Lake in Sulawesi, Indonesia

Lake Matano (Danau Matano), also known as Matana, is a tropical lake in East Luwu Regency, South Sulawesi province, Indonesia, that is noteworthy for the unique environment in its deeper layers.

With a depth of 590 m, it is the deepest lake in Indonesia (ranked by maximum depth), the 11th deepest lake in the world and the deepest lake on an island by maximum depth. The surface elevation from mean sea level is only 382 m, which means that the deepest portion of the lake is below sea level (cryptodepression). It is one of the two major lakes (the other being Lake Towuti) in the Malili Lake system. Lake Matano is considered an ancient lake, and it formed in a tectonic graben around 1 to 2 million years ago.

Lake Matano and its catchment area have a large amount of endemic flora and fauna. The catchment area's soils and rocks make it have a relatively high amount of iron. Because the temperature on Sulawesi Island does not change much during the year, the epilimnion never gets cold enough to mix with the hypolimnion. The environment in the hypolimnion is noteworthy for its possible similarity to oceans in the Archean and Paleoproterozoic Eons, before the Great Oxidation Event (GOE). The biogeochemical activity in the hypolimnion has been studied as a model for these oceans.

== Environment ==
=== Catchment ===
The catchment of Lake Matano is around 436 square kilometers, or around 2.7 times the surface area of the lake. The catchment consists of soils with an iron oxide/hydroxide content that can exceed 20%, explaining the high iron content of Lake Matano. A noteworthy amount of carbonate rocks are present south of the lake. Every decade, around 2% of the catchment area of Lake Matano is deforested to generate new farmland. Farmland in the catchment could serve as a source of nutrients, possibly causing eutrophication. This could eventually disturb the unique environment of the lake and diminish endemic species. Lake Matano is already prone to receiving anthropogenic nitrogen from the atmosphere because of its geographic location.

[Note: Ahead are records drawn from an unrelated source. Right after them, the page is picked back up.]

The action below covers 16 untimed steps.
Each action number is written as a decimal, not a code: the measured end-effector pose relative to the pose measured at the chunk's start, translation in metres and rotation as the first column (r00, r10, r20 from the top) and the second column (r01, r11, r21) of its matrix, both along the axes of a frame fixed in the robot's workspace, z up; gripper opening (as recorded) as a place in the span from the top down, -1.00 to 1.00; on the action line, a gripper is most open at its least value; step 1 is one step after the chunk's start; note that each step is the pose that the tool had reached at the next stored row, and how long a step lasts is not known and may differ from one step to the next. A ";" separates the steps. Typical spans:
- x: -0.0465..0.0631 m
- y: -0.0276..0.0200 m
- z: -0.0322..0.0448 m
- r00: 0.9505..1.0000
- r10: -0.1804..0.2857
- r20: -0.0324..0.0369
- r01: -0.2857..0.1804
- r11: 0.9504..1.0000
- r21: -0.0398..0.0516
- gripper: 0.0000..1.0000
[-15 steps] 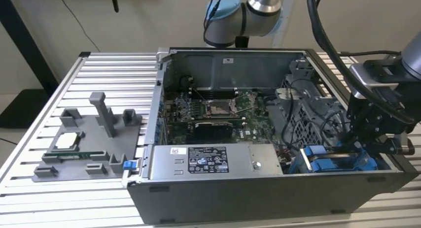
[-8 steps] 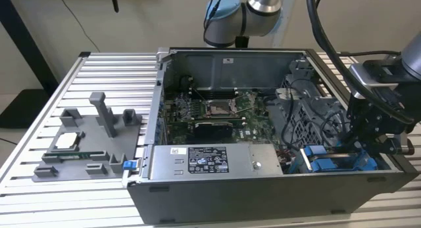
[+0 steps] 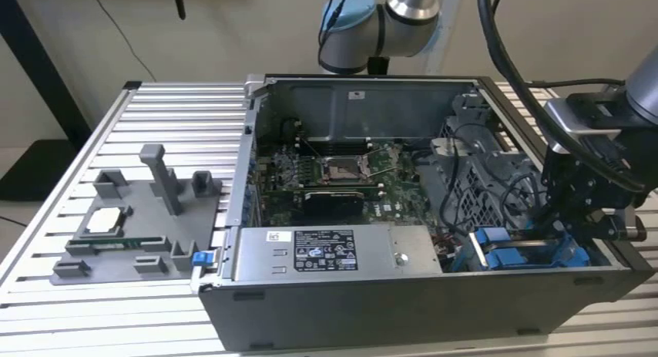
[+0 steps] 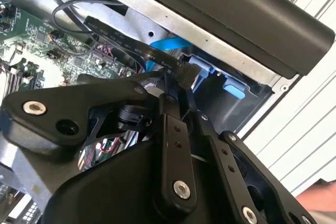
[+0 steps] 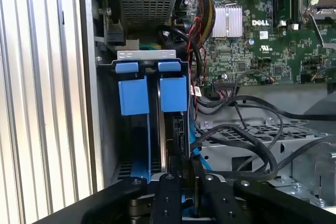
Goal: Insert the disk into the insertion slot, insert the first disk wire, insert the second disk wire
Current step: 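Insert the first disk wire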
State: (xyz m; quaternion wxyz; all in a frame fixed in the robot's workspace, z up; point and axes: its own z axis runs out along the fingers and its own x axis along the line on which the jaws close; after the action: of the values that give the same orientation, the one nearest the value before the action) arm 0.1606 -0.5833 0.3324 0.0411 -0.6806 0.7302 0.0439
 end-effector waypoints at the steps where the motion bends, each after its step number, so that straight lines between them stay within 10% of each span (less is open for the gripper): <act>1: 0.000 0.0000 0.0000 1.000 0.000 0.000 0.000 1.000 0.000 1.00; 12: -0.001 0.0005 -0.0015 1.000 0.001 0.009 -0.001 1.000 0.000 1.00; 16: -0.001 0.0006 0.0116 1.000 0.001 0.008 -0.001 1.000 0.001 1.00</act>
State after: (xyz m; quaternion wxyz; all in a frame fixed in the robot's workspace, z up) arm 0.1597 -0.5827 0.3440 0.0444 -0.6811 0.7296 0.0414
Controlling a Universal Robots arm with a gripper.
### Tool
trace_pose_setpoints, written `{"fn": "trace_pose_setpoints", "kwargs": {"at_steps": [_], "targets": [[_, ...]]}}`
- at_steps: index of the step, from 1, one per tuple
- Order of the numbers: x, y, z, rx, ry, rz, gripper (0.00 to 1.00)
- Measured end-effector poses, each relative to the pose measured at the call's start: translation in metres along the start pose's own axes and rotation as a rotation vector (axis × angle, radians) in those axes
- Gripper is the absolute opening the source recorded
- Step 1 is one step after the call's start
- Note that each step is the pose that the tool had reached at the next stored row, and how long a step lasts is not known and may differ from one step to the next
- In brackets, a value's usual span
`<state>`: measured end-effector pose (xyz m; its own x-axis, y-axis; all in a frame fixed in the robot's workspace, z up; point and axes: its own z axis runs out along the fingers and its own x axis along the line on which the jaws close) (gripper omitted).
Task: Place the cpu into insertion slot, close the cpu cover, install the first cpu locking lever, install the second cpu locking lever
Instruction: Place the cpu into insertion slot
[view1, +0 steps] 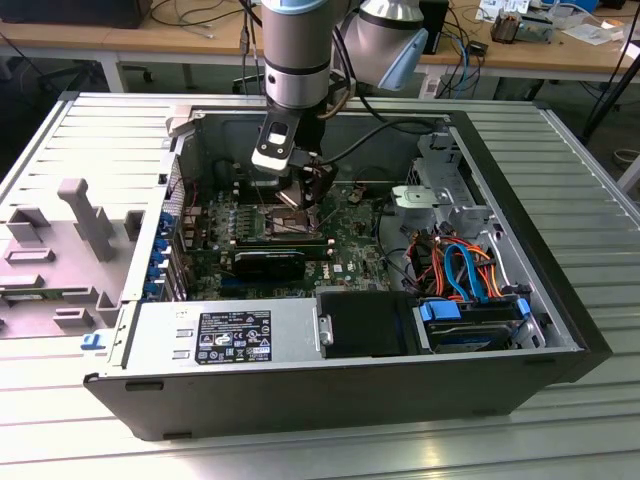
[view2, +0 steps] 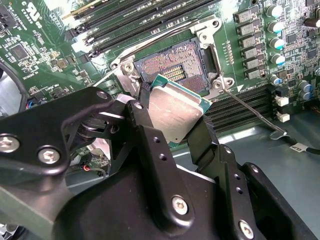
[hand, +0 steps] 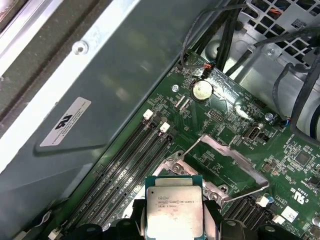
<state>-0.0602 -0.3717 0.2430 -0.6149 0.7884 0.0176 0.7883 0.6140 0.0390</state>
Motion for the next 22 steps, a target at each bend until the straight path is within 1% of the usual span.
{"fn": "trace_pose_setpoints", "kwargs": {"at_steps": [22], "targets": [[0.0, 0.0, 0.0009, -0.0007, -0.0015, 0.038, 0.55]]}}
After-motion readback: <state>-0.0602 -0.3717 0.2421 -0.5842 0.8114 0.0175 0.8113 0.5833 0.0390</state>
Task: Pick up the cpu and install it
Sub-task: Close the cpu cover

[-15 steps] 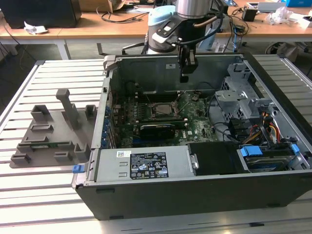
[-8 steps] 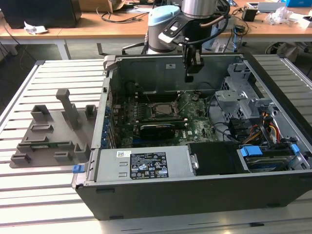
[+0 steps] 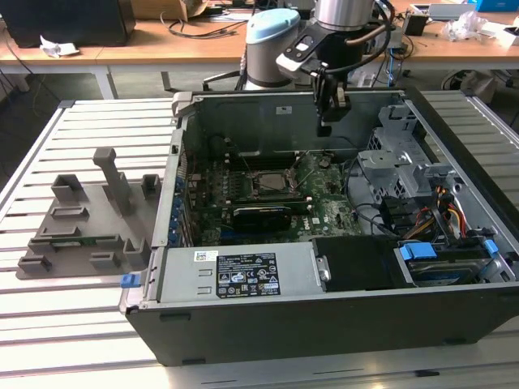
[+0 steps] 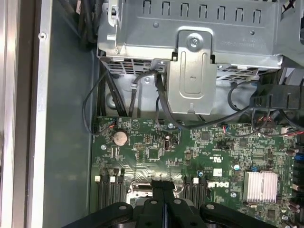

=== Climate and water cycling ===
Lake Matano is located in a tropical climate zone, and experiences two seasons, a wet and a dry season, with an approximately constant temperature year-round. Because of the constant environmental temperature, the water in the epilimnion cannot cool sufficiently for exchange with the hypolimnion. The relatively high concentration of total dissolved solids in the deeper layers increases their density, further preventing mixing of the layers. The density of the epilimnion, which extends to around 100 m below the surface, has been observed to increase during the dry season (though not to a sufficient extent for mixing), and decrease during the wet season. Beneath the epilimnion, density is generally constant year-round. Because the hypolimnion does not receive water from the epilimnion, the physical and chemical environment in the hypolimnion differs greatly from the environment in the epilimnion.

== Flora and fauna ==

=== Flora ===

==== Fern ====
A wide variety of fern species are present in the basin of Lake Matano. These species come from several families, such as Adiantaceae, Davalliaceae, Dennstaedtiaceae, and Schizaeaceae. Some, such as Schizaeaceae, are usually only found below the Wallace Line in places such as New Guinea. Others, including Adiantaceae, are usually only found above the Wallace Line in places like Borneo. Some species, such as Lindsea pellaeiformis, are likely endemic to Sulawesi Island, where Lake Matano is located.

==== Diatoms ====
Roughly a fifth of taxa of diatoms in Lake Matano are endemic; the greatest number of diatom species in the Malali Lake System belongs to the genus Surirella. While water from Lake Matano does flow via rivers to Lake Mahalona and Lake Towuti, such flow does not appear to spread diatoms from Lake Matano to these lakes, as the proportion of taxa each of these two lakes that are also in Lake Matano (roughly half) is the same as it is for Lake Masapi, another lake on Sulawesi disconnected from Lake Matano. A few examples of taxa of diatom that are only in Lake Matano are Surirellla biseriata heteropolis, Surirella celebesiana matanensis, and Gomphonema matanensis, which serves as an example of gigantism of diatoms. Another endemic species is Cymbells distinguenda; it has been argued that this species may constitute a separate genus of diatoms.

=== Fauna ===
Lake Matano is home to many species of endemic fish and other animals (e.g. Caridina shrimps, Parathelphusid crabs and Tylomelania snails). The endemic fishes of Matano have been compared to the species swarms of the Rift Valley Lakes of Africa. While not as diverse, they are thought to have all arisen from a single ancestor species and diversified into numerous different species, which now fill many of the previously vacant ecological niches, as can be seen in the family Telmatherinidae. Endemic and near-endemic fishes from other families include Glossogobius matanensis, Mugilogobius adeia, Nomorhamphus weberi and Oryzias matanensis. Many of the endemics are seriously threatened due to pollution and predation/competition from a wide range of introduced fishes, including flowerhorn cichlids. The water snake Enhydris matannensis is only known from the vicinity of Lake Matano and on Muna Island.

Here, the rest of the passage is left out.